Nee, het paleis leek verlaten. De afwezigheid van Digitalianen sloeg als een ijskoude winterse bui op mij neer. Ik veegde stof van het bordje af, waar de naam van de Koning gepresenteerd zou staan: “Koning Minimize”. Opgelucht haalde ik weer adem, die Minimize zal de inwoners hier wel weer leren hoe een Digitaliaan zich hoort te gedragen. Hij zal vast op het moment ergens in zijn ruime vertrekken zijn, oefenen met schieten. Misschien is de EPISC zelfs wel aan de gang, dat het daarom zo stil is hier. Ik draaide me om en had besloten om in de open velden te gaan zoeken naar eventuele deelnemers van de EPISC, tot ik een luid gesnurk hoorde. Ik liep terug, en wederom viel mijn mond open van verbazing: Minimize lag snurkend in zijn troon (even?) een tukje te doen. Zonder bescherming, zijn pistool was op de grond gevallen, en was zelfs ongeladen.
“Eeh.. Koning Minimize?” Hij antwoordde niet. Zelfs na hem een paar keer met mijn vinger op zijn borst geprikt te hebben reageerde hij niet. “KONING MINIMIZE?” Eindelijk, hij opende een slaperig oog: “mm… subsidie kan je in het hof aanvragen”.

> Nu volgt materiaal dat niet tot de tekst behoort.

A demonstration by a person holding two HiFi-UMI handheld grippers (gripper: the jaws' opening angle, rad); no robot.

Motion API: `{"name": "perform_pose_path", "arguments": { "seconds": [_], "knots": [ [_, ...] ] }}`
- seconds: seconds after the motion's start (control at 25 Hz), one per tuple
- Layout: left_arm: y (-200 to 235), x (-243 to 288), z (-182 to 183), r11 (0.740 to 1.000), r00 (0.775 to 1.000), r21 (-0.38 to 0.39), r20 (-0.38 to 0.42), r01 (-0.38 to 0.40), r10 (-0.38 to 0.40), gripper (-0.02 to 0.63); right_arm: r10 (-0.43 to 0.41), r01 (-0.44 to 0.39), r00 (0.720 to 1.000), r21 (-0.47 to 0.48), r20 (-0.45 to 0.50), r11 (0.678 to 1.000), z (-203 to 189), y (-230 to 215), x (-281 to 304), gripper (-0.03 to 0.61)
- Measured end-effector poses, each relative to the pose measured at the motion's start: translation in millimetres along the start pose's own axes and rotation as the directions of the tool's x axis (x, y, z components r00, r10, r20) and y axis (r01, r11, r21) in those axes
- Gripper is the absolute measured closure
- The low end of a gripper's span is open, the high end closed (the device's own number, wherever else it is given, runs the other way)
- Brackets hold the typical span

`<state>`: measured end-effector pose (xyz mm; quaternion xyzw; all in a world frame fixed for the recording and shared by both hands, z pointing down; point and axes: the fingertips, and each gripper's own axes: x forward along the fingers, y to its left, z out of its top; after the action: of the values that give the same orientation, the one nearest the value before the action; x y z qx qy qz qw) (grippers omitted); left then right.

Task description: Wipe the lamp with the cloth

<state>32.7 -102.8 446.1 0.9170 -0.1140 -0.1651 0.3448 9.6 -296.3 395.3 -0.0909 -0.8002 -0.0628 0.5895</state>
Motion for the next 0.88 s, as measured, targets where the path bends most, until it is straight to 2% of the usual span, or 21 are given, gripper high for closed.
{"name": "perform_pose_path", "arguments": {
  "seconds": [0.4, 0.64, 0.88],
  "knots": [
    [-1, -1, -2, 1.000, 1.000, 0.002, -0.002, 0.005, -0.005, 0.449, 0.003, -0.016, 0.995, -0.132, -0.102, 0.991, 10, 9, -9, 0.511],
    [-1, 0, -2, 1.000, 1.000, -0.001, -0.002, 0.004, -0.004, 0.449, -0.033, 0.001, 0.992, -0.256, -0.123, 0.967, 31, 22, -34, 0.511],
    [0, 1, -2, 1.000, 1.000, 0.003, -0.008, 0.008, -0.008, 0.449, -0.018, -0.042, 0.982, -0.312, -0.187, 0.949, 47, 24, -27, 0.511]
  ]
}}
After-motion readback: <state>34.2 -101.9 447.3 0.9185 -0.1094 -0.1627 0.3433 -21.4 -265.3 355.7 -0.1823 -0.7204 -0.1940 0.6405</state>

Hij sloot zijn ogen en sliep weer verder.
Zucht… Onoplettende CBI-ers, stille straten zonder handelaren, geen pistool te bekennen en een in slaap gevallen Koning. Terneergeslagen liet ik me langs de muur van een schuurtje op de grond zakken, en sloot mijn ogen. Langzaam werd ik overgenomen door de sfeer van Digitalië en viel ik langzaam.. in slaap.